As Figure 10.2 highlights data management is now evolving towards a “collect once, use many times” across government approach which is part of the Tax Administration 3.0 vision. Tax administrations (together with social security agencies) have a special place within government in this respect since they will often hold up-to-date verified information on identity, will be involved in both receiving and making payments and will receive and send information to third parties (such as financial institutions and employers). This adds a further dimension to the data management and governance given multiple agencies may be involved.

In the Tax Administration 3.0 vision, instead of rules being contained within the tax administration system, and instructions issued to taxpayers through guidance on how to comply through forms, the technical rules and information needed for elements of tax processing are provided so that they can take place within taxpayers’ natural systems. This could be, for example automatic registration and deregistration of the taxpayer at specified points, the incorporation of tax law rules and computations into accounting software or the use of applications to withhold tax or to automatically send information to the administration.

To start on this process Tax administration 3.0 sets out how administrations may wish to consider:

  • Implementing systems-independent tax rule specification for integration into taxpayers’ own business management systems (for example, in regards to digital identification, e-invoicing and reporting or withholding by digital platforms).

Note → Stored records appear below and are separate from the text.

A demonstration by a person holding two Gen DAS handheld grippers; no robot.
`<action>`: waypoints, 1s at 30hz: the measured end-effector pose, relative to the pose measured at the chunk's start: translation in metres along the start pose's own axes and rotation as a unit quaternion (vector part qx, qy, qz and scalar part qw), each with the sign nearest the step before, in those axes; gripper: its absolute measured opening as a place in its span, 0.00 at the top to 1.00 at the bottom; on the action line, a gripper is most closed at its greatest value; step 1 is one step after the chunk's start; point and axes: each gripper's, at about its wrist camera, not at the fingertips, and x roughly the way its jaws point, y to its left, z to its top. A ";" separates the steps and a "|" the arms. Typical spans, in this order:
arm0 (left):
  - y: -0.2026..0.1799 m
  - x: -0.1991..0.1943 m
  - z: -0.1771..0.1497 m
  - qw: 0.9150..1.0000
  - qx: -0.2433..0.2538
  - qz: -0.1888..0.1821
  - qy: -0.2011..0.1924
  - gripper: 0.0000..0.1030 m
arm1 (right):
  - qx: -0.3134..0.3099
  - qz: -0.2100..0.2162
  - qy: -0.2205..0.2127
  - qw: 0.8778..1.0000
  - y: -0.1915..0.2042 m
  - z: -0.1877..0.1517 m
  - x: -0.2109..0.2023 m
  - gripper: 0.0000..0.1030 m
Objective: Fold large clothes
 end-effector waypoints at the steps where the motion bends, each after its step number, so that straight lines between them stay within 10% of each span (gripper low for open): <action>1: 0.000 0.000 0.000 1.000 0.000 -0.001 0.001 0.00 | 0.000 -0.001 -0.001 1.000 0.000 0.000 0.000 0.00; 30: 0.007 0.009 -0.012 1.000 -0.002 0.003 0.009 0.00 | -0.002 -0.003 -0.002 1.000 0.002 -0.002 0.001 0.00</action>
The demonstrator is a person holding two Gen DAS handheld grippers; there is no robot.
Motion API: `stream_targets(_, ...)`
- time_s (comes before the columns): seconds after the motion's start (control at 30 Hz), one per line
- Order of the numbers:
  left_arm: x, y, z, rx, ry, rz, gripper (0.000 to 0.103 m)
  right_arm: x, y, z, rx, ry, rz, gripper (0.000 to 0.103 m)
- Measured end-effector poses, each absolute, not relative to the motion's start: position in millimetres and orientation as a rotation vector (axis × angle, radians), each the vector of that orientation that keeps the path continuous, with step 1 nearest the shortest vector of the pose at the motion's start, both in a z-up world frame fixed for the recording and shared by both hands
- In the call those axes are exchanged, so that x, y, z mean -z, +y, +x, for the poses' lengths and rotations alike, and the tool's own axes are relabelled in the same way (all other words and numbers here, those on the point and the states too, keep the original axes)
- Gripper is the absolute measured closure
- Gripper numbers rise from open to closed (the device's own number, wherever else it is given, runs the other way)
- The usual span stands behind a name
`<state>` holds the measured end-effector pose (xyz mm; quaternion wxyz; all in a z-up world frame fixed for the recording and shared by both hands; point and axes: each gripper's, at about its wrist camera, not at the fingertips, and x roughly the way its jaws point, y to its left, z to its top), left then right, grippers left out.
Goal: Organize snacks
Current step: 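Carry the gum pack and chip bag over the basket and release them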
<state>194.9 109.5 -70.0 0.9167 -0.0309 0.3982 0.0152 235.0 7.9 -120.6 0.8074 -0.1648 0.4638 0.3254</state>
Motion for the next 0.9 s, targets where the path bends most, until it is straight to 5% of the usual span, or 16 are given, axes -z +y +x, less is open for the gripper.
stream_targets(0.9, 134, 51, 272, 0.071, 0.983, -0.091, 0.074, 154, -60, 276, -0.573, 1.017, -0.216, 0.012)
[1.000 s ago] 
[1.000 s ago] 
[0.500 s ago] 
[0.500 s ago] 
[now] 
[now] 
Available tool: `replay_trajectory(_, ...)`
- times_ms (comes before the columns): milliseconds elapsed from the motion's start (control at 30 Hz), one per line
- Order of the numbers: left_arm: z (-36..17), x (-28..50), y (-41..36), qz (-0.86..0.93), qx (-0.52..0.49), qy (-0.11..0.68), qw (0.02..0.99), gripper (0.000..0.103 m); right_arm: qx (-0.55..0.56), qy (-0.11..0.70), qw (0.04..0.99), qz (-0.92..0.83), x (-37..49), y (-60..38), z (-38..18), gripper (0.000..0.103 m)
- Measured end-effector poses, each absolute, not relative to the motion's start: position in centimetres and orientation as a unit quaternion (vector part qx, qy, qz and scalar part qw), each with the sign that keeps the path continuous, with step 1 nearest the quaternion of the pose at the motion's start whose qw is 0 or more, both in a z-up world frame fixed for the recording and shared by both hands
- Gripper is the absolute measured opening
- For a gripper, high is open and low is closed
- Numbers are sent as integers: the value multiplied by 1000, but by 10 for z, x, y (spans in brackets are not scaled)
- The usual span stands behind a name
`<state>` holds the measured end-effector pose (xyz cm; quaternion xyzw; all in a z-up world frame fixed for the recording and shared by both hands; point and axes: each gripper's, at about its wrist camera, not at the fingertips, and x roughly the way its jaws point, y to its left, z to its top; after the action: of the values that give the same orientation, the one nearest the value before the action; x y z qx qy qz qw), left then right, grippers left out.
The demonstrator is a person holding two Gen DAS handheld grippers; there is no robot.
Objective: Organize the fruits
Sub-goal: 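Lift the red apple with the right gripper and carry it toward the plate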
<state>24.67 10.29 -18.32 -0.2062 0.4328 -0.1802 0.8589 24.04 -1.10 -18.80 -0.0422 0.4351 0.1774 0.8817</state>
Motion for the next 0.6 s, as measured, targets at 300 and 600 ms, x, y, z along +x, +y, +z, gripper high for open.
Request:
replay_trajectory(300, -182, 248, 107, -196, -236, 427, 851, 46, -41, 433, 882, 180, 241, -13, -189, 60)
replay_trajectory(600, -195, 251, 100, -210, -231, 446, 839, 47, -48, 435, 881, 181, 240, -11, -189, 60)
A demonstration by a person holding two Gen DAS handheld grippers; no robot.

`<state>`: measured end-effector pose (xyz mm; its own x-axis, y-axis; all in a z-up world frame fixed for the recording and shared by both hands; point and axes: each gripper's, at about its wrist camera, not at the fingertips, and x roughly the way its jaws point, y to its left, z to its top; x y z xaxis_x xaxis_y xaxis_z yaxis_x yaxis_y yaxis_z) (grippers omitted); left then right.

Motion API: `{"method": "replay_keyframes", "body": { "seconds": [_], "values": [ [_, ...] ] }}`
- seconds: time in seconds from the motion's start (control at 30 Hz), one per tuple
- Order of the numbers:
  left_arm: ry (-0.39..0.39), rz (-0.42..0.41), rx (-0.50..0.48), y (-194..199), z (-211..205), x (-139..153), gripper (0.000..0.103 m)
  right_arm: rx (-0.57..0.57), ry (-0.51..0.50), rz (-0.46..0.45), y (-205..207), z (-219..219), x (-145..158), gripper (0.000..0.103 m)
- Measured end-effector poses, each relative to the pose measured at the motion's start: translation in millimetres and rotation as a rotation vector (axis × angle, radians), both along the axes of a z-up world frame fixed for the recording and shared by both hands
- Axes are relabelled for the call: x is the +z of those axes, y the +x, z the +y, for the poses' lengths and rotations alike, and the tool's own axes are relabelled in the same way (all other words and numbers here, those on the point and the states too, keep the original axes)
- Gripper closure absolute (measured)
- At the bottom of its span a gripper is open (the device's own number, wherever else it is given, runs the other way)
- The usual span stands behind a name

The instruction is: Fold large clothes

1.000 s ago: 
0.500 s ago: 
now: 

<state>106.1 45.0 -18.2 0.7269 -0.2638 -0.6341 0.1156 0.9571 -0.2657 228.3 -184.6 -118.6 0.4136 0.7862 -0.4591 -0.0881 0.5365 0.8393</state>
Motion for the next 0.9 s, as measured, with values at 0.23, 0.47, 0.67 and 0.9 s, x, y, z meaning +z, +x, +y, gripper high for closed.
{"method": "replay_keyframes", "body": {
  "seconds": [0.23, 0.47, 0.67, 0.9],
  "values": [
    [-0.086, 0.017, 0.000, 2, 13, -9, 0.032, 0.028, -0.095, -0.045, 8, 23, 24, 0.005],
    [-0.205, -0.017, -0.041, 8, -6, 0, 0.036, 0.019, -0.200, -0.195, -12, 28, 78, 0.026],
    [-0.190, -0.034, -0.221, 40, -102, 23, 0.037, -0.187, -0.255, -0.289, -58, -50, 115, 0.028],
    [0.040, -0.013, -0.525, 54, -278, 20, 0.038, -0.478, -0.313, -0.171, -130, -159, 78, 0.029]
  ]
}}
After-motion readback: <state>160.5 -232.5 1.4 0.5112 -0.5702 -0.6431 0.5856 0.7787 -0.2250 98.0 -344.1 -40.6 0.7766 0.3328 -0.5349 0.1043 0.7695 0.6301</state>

  • Piloting the development of tax rule specification, in co-operation with developers, alongside the development of new tax legislation.

  • Piloting the implementation of artificial intelligence in tax administration advisory and assessment processes aimed at minimising tax uncertainty

This is a challenging undertaking. However, there are areas of progress, for example, the Netherlands Tax Administration has been working on a new method of software development, that makes certain elements of law machine readable, and this is also tracked so that when the law changes, the update can be made quickly and easily. These rules are opening up possibilities for automated decision making.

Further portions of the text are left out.